§ **Task objective**:
An exact copy of the listing is what the response must contain.

§ **Information provided**:
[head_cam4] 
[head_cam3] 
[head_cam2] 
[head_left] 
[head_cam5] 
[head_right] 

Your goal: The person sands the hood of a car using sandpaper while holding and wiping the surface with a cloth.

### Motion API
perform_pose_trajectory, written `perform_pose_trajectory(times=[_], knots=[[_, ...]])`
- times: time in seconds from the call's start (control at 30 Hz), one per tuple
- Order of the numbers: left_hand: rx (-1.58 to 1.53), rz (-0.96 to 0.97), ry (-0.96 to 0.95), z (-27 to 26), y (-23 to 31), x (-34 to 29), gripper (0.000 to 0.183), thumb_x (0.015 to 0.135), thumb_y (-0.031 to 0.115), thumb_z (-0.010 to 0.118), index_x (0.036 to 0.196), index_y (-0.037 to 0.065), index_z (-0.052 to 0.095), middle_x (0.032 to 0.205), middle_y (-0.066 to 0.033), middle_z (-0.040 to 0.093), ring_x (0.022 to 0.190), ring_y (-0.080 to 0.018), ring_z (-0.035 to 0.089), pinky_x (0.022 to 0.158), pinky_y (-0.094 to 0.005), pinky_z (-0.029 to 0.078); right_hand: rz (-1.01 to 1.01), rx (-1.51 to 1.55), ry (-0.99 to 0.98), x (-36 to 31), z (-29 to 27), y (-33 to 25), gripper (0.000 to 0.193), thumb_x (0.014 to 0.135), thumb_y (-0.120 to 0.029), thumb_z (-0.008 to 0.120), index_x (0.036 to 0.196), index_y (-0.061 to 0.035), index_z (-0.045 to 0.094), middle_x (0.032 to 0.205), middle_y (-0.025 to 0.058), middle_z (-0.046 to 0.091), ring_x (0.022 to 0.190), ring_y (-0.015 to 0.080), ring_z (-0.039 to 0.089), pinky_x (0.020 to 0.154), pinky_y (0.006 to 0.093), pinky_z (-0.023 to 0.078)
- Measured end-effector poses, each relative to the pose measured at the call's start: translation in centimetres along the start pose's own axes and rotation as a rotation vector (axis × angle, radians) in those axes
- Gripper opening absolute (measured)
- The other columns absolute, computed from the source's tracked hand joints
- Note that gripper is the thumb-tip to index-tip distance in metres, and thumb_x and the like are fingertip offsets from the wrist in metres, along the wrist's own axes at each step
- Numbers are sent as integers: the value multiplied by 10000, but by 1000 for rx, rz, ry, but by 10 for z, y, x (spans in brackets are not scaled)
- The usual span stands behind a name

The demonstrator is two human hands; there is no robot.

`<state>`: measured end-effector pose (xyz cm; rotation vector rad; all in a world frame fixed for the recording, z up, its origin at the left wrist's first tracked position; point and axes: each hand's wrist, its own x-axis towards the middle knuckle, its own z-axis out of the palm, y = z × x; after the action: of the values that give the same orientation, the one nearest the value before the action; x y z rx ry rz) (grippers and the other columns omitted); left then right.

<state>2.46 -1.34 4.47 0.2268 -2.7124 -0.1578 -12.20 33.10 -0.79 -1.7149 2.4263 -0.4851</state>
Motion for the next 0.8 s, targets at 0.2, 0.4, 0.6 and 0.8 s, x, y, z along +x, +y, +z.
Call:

§ **Result**:
[head_cam4] 
[head_cam3] 
[head_cam2] 
[head_left] 
[head_cam5] 
[head_right] 

Your goal: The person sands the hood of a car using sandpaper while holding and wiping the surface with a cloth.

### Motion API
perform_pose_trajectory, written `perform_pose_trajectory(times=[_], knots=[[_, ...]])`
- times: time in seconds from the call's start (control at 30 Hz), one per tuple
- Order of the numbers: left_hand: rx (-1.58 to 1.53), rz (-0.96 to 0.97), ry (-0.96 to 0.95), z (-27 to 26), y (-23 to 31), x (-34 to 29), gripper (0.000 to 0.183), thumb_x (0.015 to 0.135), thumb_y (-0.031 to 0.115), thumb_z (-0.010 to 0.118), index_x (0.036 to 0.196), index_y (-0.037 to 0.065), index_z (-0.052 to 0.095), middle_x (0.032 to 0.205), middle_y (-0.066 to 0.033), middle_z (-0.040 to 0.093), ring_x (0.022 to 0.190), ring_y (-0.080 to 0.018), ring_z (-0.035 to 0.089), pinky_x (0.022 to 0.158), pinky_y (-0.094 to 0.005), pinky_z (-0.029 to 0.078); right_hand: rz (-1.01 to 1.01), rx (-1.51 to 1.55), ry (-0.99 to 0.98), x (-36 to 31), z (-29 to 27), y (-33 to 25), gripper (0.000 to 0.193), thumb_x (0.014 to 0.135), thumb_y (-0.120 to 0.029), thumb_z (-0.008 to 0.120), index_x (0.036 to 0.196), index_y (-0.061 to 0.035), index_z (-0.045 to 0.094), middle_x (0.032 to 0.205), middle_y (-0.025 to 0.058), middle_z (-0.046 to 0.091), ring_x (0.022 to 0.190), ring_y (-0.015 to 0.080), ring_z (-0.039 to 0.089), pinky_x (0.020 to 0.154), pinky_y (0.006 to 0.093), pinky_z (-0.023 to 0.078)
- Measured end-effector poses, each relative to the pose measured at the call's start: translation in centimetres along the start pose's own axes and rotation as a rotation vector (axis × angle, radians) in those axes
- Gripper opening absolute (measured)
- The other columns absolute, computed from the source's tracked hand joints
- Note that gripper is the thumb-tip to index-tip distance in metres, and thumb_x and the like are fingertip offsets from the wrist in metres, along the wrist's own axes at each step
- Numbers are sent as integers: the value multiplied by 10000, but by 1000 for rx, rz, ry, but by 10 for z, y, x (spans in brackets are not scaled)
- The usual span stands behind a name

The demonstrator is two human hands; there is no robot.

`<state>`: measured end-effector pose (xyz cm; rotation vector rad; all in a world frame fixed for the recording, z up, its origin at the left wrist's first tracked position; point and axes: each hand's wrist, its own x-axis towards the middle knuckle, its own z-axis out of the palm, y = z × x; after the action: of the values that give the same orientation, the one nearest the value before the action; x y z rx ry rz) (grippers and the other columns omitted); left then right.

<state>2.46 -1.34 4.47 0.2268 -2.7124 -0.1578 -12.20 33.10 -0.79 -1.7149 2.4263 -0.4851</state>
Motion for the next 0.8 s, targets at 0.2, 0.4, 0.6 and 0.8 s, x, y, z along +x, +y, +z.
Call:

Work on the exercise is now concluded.